## What is expected
Lines in the listing below that hold "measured" are the ones to copy.

## Information provided
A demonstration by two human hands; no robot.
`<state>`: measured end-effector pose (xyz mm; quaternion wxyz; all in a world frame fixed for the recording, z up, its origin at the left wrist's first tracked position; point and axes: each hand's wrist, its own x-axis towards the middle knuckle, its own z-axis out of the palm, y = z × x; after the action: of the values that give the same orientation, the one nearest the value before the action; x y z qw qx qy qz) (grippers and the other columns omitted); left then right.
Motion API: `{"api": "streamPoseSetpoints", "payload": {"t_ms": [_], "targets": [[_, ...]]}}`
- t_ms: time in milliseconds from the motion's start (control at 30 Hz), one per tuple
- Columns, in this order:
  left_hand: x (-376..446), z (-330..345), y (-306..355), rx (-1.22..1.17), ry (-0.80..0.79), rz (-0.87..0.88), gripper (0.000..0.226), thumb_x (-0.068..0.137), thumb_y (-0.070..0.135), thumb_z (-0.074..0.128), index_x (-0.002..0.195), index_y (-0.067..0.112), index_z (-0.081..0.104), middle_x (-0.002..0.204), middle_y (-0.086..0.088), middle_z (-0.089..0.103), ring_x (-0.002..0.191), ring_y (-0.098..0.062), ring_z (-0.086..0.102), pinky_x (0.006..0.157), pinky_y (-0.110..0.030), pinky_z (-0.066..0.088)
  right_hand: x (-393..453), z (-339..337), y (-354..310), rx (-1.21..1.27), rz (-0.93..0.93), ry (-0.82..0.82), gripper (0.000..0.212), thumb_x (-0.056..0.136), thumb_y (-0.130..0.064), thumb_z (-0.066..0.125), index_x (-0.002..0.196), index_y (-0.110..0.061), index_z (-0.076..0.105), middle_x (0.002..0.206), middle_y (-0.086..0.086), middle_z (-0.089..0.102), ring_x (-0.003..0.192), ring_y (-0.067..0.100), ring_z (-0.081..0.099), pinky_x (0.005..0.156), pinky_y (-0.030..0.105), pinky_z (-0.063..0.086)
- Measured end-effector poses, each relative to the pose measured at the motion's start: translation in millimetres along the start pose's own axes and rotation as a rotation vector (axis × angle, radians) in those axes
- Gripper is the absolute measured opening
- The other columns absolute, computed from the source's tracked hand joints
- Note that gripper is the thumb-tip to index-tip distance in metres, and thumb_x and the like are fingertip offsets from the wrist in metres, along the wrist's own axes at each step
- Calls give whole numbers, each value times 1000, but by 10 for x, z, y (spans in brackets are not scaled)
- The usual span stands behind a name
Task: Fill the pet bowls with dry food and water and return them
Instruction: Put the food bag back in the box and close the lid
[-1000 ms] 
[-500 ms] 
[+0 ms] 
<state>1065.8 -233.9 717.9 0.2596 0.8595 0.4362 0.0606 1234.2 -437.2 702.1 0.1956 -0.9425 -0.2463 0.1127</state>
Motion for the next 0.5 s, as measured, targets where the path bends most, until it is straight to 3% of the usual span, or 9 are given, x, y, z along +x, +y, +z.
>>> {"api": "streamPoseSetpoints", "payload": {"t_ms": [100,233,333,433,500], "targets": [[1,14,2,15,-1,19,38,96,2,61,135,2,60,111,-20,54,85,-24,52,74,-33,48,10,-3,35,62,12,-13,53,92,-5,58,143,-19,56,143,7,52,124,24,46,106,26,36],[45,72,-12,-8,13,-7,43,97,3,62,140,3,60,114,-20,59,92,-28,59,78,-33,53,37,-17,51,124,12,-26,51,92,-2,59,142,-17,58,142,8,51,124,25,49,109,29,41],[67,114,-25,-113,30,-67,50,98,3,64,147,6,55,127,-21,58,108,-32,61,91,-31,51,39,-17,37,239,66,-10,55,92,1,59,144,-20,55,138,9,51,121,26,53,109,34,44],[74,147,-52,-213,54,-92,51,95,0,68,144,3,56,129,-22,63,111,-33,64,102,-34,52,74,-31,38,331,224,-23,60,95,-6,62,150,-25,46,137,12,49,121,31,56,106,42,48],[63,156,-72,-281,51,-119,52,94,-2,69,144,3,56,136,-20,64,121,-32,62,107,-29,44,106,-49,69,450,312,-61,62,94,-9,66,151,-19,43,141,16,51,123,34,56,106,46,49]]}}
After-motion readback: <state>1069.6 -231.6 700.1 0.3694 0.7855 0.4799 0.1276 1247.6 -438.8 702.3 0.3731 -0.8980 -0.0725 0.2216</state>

## Answer to this exercise
`<state>`: measured end-effector pose (xyz mm; quaternion wxyz; all in a world frame fixed for the recording, z up, its origin at the left wrist's first tracked position; point and axes: each hand's wrist, its own x-axis towards the middle knuckle, its own z-axis out of the palm, y = z × x; after the action: of the values that give the same orientation, the one nearest the value before the action; x y z qw qx qy qz) (grippers and the other columns omitted); left then right.
- Measured end-effector poses, each relative to the pose measured at the motion's start: translation in millimetres along the start pose's own axes and rotation as a rotation vector (axis × angle, radians) in those axes
- Gripper is the absolute measured opening
Motion for the next 0.5 s, as measured, targets where the path bends most, until it is straight to 3% of the usual span, or 9 are given, x, y, z along +x, +y, +z.

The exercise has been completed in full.